Brittany Nelson: The Year I Make Contact at Morgan Lehman
Collector Daily / Jan 26, 2016 / by Loring Knoblauch / Go to Original
Brittany Nelson: The Year I Make Contact at Morgan Lehman
JTF (just the facts): A total of 25 black and white photographs, both framed in white and unmatted and mounted unframed, and hung against white walls in the main gallery space. 4 of the works are chromogenic prints face mounted to plexi, and made in 2015 and 2016. These prints are sized 40×40 (in editions of 5) or 72 x72 (in editions of 3). The remaining 21 works are unique tintype photographs on powder coated formed aluminum, and made in 2016. 17 of these prints are sized 5×4 and then variously deep from 1 to 2 1/2 inches; the other 4 prints are sized 24×20, and are either 4 1/2 or 5 1/2 inches deep. (Installation shots below.)

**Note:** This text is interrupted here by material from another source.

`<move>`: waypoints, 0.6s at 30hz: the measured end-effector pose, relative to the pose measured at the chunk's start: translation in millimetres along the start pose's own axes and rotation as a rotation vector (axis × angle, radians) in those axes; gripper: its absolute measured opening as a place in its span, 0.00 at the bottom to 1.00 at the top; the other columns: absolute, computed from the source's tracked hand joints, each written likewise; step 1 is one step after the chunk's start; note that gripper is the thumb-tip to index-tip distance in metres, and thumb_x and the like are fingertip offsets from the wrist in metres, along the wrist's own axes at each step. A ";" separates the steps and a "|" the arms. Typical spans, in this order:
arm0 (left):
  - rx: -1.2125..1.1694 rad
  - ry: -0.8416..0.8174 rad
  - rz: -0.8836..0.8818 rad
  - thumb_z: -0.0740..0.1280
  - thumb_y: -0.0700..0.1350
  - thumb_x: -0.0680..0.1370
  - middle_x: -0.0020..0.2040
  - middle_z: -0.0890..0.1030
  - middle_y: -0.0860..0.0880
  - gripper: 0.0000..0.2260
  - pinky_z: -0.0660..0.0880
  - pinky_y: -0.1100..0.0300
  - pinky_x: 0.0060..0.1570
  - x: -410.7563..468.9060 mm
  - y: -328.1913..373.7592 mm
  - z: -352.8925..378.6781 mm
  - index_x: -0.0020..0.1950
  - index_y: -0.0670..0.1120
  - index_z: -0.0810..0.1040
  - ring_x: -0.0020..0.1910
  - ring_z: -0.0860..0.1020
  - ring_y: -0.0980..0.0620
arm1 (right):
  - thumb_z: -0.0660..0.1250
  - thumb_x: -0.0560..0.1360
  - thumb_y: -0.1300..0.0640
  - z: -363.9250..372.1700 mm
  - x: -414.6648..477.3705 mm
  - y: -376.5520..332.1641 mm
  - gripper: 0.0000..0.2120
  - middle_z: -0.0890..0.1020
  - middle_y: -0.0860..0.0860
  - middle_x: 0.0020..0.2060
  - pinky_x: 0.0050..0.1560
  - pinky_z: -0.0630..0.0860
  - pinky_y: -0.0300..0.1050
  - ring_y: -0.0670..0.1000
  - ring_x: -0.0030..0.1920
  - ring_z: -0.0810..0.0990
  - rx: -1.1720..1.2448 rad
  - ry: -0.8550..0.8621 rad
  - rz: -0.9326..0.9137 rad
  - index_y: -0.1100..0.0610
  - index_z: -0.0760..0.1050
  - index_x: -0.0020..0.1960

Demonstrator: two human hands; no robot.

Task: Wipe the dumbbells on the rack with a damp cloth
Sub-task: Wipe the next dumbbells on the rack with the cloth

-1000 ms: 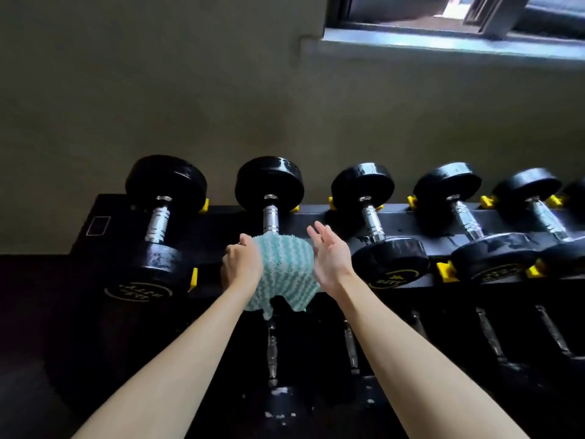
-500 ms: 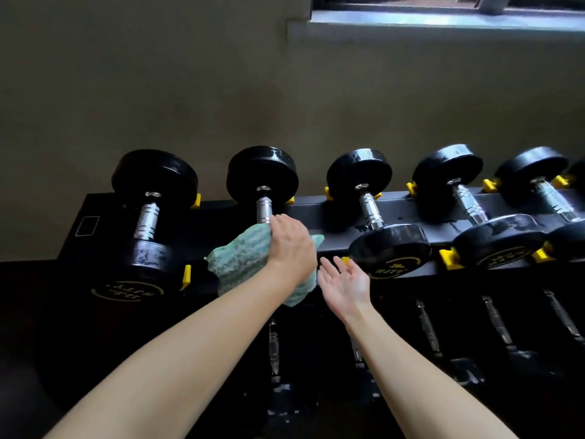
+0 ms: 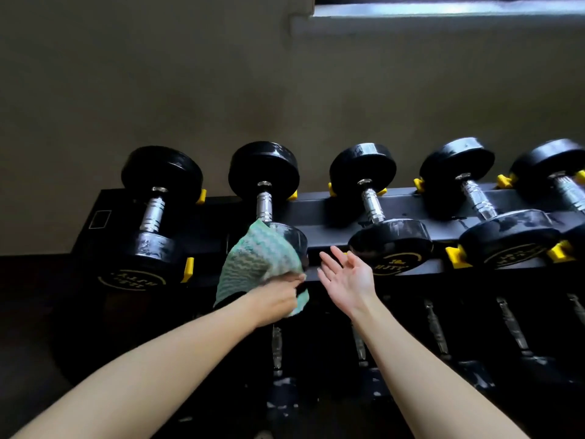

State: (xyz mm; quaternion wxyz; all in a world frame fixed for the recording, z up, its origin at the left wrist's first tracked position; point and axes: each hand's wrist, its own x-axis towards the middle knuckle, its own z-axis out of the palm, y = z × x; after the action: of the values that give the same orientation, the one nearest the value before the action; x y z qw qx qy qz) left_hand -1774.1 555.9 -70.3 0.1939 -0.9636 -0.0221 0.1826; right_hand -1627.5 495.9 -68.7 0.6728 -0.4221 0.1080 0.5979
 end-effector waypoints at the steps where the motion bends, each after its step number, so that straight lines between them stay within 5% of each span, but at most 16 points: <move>1: 0.015 0.034 -0.010 0.54 0.41 0.71 0.41 0.83 0.46 0.17 0.75 0.62 0.53 -14.1 -4.9 11.5 0.39 0.41 0.83 0.47 0.81 0.52 | 0.47 0.82 0.54 2.2 -3.3 0.7 0.22 0.63 0.62 0.72 0.75 0.52 0.52 0.58 0.75 0.55 -0.005 -0.005 0.013 0.60 0.61 0.73; 4: 0.034 0.092 -0.063 0.52 0.35 0.74 0.33 0.78 0.50 0.17 0.75 0.62 0.39 -49.4 -15.4 10.4 0.35 0.47 0.78 0.35 0.78 0.52 | 0.49 0.80 0.59 7.4 -11.6 6.7 0.21 0.66 0.61 0.71 0.73 0.54 0.52 0.57 0.74 0.59 -0.098 -0.021 0.049 0.60 0.63 0.72; 7: -0.271 0.388 -0.393 0.47 0.39 0.82 0.25 0.72 0.51 0.23 0.69 0.60 0.26 -59.1 -18.2 -21.9 0.32 0.47 0.74 0.24 0.72 0.51 | 0.50 0.74 0.68 9.8 -22.5 16.7 0.24 0.71 0.59 0.67 0.69 0.60 0.54 0.56 0.69 0.67 -0.271 -0.027 0.030 0.61 0.69 0.68; 11: -0.787 0.683 -0.781 0.46 0.54 0.80 0.39 0.76 0.44 0.24 0.72 0.52 0.38 -39.8 -9.6 -78.2 0.44 0.40 0.74 0.39 0.76 0.44 | 0.50 0.68 0.72 9.7 -40.0 16.1 0.23 0.78 0.58 0.49 0.54 0.73 0.50 0.57 0.54 0.76 -0.386 -0.062 -0.065 0.65 0.73 0.59; 15: -1.093 0.733 -0.945 0.52 0.51 0.82 0.45 0.71 0.46 0.14 0.64 0.55 0.41 -4.7 -9.7 -127.7 0.45 0.42 0.66 0.47 0.73 0.43 | 0.59 0.66 0.63 -1.1 -63.9 -22.3 0.18 0.81 0.56 0.43 0.44 0.76 0.45 0.55 0.43 0.79 -0.600 -0.342 -0.079 0.64 0.76 0.55; 18: -1.021 0.697 -0.955 0.53 0.55 0.78 0.52 0.70 0.46 0.16 0.63 0.56 0.46 21.0 -7.9 -136.4 0.50 0.42 0.67 0.54 0.69 0.48 | 0.64 0.71 0.67 -13.2 -67.2 -62.6 0.06 0.79 0.55 0.38 0.34 0.75 0.37 0.51 0.36 0.77 -0.906 -0.110 -0.333 0.63 0.76 0.47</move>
State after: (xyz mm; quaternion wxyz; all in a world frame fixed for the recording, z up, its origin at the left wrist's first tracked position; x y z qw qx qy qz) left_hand -1705.2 515.7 42.6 -0.2201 -0.8213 -0.4538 -0.2666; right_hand -1584.2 443.2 -5.7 0.5126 -0.6518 -0.2683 0.4903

Comments/Context: Experimentation with antique and alternative photographic processes has always been a rich part of the history of photography, but in the past decade or so, with the rise of the machined perfection of the digital age, a contrarian interest in reviving these hand-crafted approaches has blossomed. Rather than simply emulating the images originally made with these processes, the best of contemporary works in this genre have extended these arcane and forgotten chemistries in unexpected new directions, creating anachronistic combinations of subject matter, styling, and technical details.
Most of the works on display in Brittany Nelson’s new show are tintypes, but not the low cost, easily shared portrait vehicle of the 19th century we might be expecting. Nelson’s works are filled with hovering two and three dimensional white rectangles, sleek computer generated forms drawn from Photoshop screen captures. The clean lines of these geometries float and twist in the dissolving shadowy darkness, further interrupted by the chance washes and the tonal degradations (toward sepia and dark brown) of the process. Many of the works are intimate single blocks that drift in and out of the glowing light, while other larger works capture multiple rendered shapes in various sizes that tumble and fly through the void. And if the conceptual contrast of old process/new content wasn’t enough, Nelson has mounted these tintypes on triangular bases that sculpturally jut outward from the wall, skewing the primary viewing angle. Seen as a series of works hung together, the muted, ghostly images shift and turn in sequence, like they are emerging from fog, their object quality and physical presence becoming important parts of how we address them.
Other works in the show unpack the mordançage process, turning enlargements of loosened emulsions distorted by various steps of chemical rising, bleaching, washing, and redevelopment into enveloping, wall-dominating abstractions. The all-over blackness in each of these nuanced images becomes a study in force and texture. In one work, melting lines look like fissures and crackles, the bubbled spots a distant visual echo of the cratered surface of the moon. In another, the chemicals finger out like frost on a window pane, and pool in swirling masses like frozen lakes with foamed edges. And in the largest work (imposing in its monumental massiveness), we are drawn into degradations look like black ice, with waves and swirls undulating across the surface, and tiny cracks, lines, and spots like pinpricks of light decorating the darkness. These are chemical abstractions that are both crisply scientific and infused with a Minor White-style mysticism, where chemistry creates engaging beauty that extrapolates toward the universal.
Reanimating obsolete photographic processes runs the very real risk of self-important preciousness, where conscious celebration of the antique takes on a Ye Olde Photography Shoppe kind of backward looking dullness. But Nelson’s works feel freshly contemporary – her dissections of these processes extend them to riskier locales, where their strengths can be applied to new visual problems. Her deliberate mixing of old and new technologies gives these works their dissonance, and that frame-breaking tension prevents the pictures from falling into overly easy process-for-process’s-sake resolution.
Collector’s POV: The works in this show are priced as follows. The chromogenic prints are either $7500 or $15000, based on size. The tintypes are either $1800 or $10000, again based on size. Nelson’s work has little secondary market history, so gallery retail remains the best option for those collectors interested in following up.